Raffles was first to the airplane.

Sheila and Juma were rollicking down the slope, holding on to each other, laughing like two roisterers in the wee hours.

Fletch got out of the plane, then Barbara. They jumped off the wing.

Carr emerged from the cockpit just as Sheila and Juma arrived.

“All’s right here,” Sheila called out. “All’s right with you?”

Standing on the airplane’s wing, arms akimbo, Carr said, “Clearly, all’s not right here!”

“But it is!” Sheila waved her crutch. “Juma’s a hero! At least, to me!”

“How did you crack your kicker?” Carr demanded.

“The bloody corkscrew tipped over on me! There I was, alone in the jungle, as they say, leg broken, full weight of the corkscrew on me, no more able to move than Buckingham Palace, while three snakes were exploring closer to me, thinking nasty thoughts, I’m sure, while also hearing hyenas laughing at a few ripe ones not far off, and out pops Juma from the flora like a Masai moran, spear in hand, to stigmatize the snakes, notify the hyenas the show was over, make me as comfortable as possible, run for the Jeep and men to get the bloody corkscrew off me with high alacrity—generally, to save my sanity and my life, in that order!”
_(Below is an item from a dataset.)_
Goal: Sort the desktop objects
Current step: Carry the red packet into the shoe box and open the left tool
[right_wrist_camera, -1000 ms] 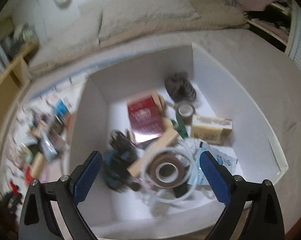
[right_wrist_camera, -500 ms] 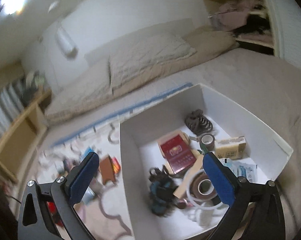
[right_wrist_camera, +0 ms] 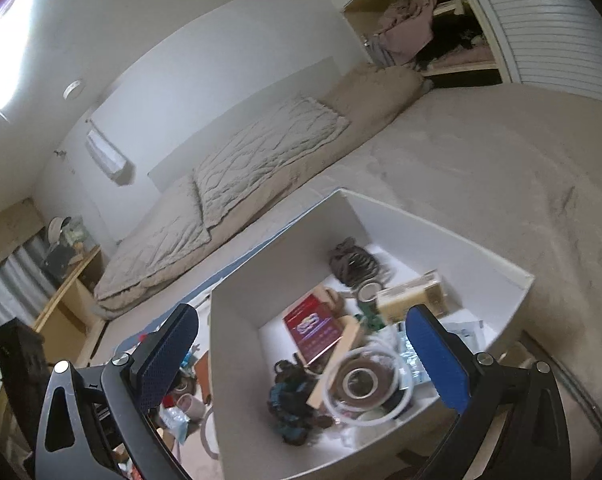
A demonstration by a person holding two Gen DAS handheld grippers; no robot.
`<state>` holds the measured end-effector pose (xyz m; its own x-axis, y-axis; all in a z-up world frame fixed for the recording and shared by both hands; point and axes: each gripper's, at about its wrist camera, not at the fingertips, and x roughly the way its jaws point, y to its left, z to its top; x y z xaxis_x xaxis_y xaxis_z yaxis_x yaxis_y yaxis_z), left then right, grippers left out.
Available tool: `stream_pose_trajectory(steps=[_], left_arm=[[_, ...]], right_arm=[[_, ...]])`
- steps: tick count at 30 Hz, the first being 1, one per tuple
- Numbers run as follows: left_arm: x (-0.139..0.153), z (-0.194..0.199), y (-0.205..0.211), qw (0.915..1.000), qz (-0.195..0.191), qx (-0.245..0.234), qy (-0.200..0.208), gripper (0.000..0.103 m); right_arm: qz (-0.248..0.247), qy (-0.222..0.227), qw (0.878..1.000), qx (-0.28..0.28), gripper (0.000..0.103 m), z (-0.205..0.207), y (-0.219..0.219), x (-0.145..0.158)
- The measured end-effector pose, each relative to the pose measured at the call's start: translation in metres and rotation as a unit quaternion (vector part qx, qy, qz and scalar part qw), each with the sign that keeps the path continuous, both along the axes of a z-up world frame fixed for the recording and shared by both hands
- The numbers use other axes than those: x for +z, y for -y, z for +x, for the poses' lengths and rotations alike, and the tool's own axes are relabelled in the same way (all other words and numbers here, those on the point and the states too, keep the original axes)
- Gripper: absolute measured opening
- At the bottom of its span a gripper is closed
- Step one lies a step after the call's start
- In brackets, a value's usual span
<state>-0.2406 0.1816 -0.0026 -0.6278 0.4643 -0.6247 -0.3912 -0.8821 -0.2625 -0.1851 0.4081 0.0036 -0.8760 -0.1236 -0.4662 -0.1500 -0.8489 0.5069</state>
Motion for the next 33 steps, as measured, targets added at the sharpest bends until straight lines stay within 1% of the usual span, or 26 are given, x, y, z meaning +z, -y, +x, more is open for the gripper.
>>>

“‘Spear in hand’?” Fletch muttered.

“Darling Juma!” Hand around his shoulder, Sheila grabbed him to her and planted a kiss on his ear.

Juma was laughing merrily.

From his elevation on the airplane wing, Carr was studying Sheila’s cast. “Simple or compound?”

“Compound,” Sheila said proudly.

“Juma set it for you?”

Holding up her encased leg, Sheila said, “Juma did a first-class job!”

“Good for Juma!” Carr said. “We all thank you, sir.”

As they were drinking lemonade, Sheila chatted, “When Juma discovered me in the bush, he moved with such speed, brain, and brawn, I was put to right in no time at all!”

Carr shook his head. “Can’t leave you alone for a minute.”

“Oh, rot,” said Sheila. “Next you’ll tell me I spoiled your plans to go dancing tonight!”

“I don’t know, though, Peter.” Over coffee after lunch under the stretched canvas, Sheila looked around at the less than luxurious campsite, walls of jungle three sides, the derelict-looking Jeep, the sluggish river, the corkscrew lying on its side on the riverbank. “Perhaps it’s time to pack it in.”

Carr picked a cracker crumb out of his lap and put it on the table. “Been thinking the same thing, old dear. Enough gets to be enough.”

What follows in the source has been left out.